A cidade de Nova Andradina, localizada na região sudeste do Estado e a 298 quilômetros de Campo Grande, passou a contar com reforço policial e a presença do Exército nesta quinta-feira (9). A medida surge em resposta a uma série de execuções e confrontos policiais que têm ocorrido nos últimos dias.
Nesta manhã, Caminhões do Exército circularam pelas ruas da cidade, atraindo a atenção dos moradores. A ação é parte de um esforço para conter a crescente violência, que inclui rumores sobre uma possível ameaça de massacre em uma escola local.
O prefeito de Nova Andradina, Leandro Fedossi, destacou que a situação é resultado de uma guerra entre facções e expressou a expectativa de que a calma retorne à cidade. “É uma briga de facção, mas acredito que a situação deve acalmar mais aqui agora”, afirmou o chefe do executivo municipal.
A intensificação das medidas de segurança ocorre após uma série de homicídios. Na tarde de quarta-feira (8), um homem, ainda não identificado, foi morto em uma suposta troca de tiros com a Polícia Militar. O suspeito, Leandro Tavares Nunes, de 34 anos, conhecido como “Moleque Conquista”, foi uma das vítimas mais recentes da onda de violência.
Na mesma semana, um ataque resultou na morte de Fabrício Flor de Oliveira, de 19 anos, na Avenida Eulenir de Oliveira Lima, enquanto ele estava sentado ao lado do avô.

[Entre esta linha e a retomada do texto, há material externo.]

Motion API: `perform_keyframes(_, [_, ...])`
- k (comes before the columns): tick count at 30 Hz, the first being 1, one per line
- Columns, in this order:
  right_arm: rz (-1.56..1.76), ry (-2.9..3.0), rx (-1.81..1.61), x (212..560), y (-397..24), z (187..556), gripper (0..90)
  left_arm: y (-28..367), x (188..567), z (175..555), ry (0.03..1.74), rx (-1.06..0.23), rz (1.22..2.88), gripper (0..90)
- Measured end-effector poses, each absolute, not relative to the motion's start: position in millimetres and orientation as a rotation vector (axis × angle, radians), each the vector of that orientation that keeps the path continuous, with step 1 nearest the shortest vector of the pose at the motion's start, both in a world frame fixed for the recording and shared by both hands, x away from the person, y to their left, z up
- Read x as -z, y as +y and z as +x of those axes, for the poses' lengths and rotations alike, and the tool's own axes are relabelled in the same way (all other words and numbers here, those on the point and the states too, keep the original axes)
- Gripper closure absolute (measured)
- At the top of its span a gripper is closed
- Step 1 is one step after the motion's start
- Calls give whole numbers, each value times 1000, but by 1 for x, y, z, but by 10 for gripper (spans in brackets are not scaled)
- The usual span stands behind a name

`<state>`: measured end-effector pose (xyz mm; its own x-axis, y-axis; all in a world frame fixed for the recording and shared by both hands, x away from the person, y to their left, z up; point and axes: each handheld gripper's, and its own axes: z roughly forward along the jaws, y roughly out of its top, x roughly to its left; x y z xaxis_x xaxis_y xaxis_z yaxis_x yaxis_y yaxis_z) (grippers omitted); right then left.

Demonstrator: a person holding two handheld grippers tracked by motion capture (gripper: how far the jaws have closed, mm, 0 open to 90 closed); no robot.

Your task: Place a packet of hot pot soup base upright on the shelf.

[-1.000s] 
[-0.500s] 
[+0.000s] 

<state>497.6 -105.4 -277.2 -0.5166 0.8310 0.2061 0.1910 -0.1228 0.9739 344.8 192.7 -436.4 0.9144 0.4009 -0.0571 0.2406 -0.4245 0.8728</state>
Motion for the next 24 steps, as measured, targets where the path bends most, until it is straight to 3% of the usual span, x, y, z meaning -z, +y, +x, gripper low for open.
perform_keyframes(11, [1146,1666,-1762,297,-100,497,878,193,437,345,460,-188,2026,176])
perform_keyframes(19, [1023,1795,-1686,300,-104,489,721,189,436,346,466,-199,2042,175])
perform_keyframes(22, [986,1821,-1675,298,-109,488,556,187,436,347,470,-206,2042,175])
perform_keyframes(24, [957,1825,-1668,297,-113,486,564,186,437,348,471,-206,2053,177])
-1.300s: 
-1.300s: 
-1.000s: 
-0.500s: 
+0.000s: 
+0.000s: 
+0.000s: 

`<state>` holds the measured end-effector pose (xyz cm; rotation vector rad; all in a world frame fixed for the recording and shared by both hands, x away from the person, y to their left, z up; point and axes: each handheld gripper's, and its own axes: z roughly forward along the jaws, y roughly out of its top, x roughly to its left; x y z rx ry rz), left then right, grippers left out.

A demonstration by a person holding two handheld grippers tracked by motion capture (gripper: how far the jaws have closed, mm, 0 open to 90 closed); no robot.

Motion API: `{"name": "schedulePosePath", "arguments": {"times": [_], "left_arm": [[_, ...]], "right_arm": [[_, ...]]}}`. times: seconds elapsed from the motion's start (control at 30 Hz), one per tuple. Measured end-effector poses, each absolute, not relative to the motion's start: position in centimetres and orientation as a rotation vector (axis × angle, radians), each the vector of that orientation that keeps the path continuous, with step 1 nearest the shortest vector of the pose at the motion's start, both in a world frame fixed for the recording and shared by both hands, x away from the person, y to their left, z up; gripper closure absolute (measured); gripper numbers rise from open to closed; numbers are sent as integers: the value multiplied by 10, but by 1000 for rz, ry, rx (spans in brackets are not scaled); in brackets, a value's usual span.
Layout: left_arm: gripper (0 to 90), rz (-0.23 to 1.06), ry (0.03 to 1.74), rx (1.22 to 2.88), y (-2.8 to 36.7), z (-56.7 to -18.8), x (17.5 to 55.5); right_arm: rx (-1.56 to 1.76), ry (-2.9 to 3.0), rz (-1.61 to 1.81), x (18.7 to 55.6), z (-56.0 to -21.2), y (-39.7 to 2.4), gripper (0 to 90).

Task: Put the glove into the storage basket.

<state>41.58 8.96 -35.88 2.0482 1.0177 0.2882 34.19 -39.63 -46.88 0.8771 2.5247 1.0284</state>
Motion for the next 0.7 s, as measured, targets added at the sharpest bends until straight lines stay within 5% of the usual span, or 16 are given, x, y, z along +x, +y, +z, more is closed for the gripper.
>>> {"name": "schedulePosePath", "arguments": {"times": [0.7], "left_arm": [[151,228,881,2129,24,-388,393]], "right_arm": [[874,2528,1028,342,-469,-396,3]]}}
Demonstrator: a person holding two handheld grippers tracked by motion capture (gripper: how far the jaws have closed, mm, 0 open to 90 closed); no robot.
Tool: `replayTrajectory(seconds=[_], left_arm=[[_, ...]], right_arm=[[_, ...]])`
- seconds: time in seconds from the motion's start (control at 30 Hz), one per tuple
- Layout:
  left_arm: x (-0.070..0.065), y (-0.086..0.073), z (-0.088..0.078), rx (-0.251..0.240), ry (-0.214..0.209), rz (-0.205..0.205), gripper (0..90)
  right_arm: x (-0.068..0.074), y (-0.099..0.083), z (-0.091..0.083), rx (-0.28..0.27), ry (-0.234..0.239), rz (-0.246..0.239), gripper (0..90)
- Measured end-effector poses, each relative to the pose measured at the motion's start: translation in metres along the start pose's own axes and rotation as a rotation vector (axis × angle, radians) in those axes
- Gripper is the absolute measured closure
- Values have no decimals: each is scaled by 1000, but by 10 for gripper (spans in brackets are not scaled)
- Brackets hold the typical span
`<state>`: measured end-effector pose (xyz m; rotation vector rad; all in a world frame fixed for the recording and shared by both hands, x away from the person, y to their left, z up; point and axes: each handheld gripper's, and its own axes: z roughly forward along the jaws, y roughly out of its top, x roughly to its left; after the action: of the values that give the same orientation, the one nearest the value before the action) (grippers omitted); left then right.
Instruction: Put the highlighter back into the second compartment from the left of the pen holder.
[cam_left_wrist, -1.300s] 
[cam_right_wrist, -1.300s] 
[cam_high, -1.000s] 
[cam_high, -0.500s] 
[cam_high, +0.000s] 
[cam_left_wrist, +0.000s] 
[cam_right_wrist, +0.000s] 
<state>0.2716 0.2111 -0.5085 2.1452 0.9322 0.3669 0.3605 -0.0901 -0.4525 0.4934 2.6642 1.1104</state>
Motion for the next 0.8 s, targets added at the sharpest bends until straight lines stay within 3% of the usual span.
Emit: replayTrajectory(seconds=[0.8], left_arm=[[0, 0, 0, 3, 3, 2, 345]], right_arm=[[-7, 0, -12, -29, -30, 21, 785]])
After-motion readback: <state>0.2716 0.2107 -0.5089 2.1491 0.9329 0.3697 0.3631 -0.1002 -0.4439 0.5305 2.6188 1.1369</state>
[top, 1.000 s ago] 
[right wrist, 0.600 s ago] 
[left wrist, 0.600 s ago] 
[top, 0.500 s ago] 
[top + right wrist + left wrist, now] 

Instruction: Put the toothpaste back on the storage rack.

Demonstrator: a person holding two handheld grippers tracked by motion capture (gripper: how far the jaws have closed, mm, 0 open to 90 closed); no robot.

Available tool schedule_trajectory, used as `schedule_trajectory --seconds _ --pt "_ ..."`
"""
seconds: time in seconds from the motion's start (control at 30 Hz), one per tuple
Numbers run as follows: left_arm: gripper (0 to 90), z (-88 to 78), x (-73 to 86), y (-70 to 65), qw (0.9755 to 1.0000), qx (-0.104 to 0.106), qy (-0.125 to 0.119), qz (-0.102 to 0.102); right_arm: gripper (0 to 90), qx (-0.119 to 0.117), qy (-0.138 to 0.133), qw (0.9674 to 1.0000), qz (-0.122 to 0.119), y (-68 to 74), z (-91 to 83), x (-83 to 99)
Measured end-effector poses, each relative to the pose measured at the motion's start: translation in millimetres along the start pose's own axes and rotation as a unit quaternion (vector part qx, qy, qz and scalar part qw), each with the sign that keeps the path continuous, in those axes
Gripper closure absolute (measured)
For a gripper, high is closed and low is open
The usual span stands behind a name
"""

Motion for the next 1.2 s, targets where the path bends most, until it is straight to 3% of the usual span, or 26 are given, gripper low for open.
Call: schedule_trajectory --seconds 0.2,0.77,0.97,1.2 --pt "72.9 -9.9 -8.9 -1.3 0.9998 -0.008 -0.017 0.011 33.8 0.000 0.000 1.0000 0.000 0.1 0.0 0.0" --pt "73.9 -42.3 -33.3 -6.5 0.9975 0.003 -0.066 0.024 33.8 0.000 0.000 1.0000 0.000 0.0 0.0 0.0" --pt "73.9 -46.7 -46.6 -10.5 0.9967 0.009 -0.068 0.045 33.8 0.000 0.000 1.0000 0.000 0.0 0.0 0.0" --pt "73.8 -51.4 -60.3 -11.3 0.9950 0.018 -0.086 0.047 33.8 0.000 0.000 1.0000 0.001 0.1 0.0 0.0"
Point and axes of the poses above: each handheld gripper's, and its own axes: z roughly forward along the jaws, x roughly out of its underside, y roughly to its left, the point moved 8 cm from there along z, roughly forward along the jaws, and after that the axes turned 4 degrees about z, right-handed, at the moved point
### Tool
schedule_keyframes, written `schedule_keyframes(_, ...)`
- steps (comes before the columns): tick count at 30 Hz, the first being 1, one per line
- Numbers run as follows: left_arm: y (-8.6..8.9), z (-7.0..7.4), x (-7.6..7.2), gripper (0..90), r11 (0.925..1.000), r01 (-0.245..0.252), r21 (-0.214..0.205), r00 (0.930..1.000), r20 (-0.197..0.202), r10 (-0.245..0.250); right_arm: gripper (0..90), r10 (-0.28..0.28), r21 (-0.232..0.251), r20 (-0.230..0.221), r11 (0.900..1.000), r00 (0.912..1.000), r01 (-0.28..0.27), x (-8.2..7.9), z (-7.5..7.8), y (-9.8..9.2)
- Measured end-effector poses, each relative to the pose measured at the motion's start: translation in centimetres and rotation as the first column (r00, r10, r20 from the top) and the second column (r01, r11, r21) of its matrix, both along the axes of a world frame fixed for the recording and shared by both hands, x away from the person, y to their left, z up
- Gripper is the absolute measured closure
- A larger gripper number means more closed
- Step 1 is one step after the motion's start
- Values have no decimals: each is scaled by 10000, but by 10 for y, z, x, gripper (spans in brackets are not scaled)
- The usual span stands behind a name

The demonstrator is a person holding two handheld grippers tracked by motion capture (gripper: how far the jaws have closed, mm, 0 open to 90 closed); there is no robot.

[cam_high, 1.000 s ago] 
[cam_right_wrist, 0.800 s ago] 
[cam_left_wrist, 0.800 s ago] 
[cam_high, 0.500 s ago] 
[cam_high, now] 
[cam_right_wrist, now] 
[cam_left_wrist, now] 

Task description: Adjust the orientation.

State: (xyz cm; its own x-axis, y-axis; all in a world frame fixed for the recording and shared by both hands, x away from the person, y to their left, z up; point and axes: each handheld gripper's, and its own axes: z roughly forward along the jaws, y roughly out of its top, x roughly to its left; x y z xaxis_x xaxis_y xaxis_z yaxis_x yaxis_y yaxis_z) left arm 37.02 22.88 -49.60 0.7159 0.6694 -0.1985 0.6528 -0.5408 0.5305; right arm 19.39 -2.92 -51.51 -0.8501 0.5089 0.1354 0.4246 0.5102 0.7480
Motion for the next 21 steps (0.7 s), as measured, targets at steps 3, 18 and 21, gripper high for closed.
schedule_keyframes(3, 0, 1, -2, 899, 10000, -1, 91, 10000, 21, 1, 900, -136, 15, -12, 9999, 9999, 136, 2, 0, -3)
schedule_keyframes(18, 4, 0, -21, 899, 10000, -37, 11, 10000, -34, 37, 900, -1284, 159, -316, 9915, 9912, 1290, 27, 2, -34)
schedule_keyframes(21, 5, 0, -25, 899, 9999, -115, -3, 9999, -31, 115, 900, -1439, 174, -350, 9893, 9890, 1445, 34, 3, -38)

Os atiradores, que se aproximaram em uma motocicleta, dispararam contra ele e fugiram do local. Além disso, no último sábado (4), Brendow Kaique Souza da Silva, de 18 anos, foi assassinado dentro de sua casa no bairro Ulisses Pinheiro.
Os casos seguem sob investigação, e os suspeitos ainda não foram localizados pela polícia. A Prefeitura de Nova Andradina emitiu um comunicado informando que a Polícia Militar verificou uma ameaça de massacre na escola e constatou que se tratava de um alarme falso, aliviando a preocupação da comunidade.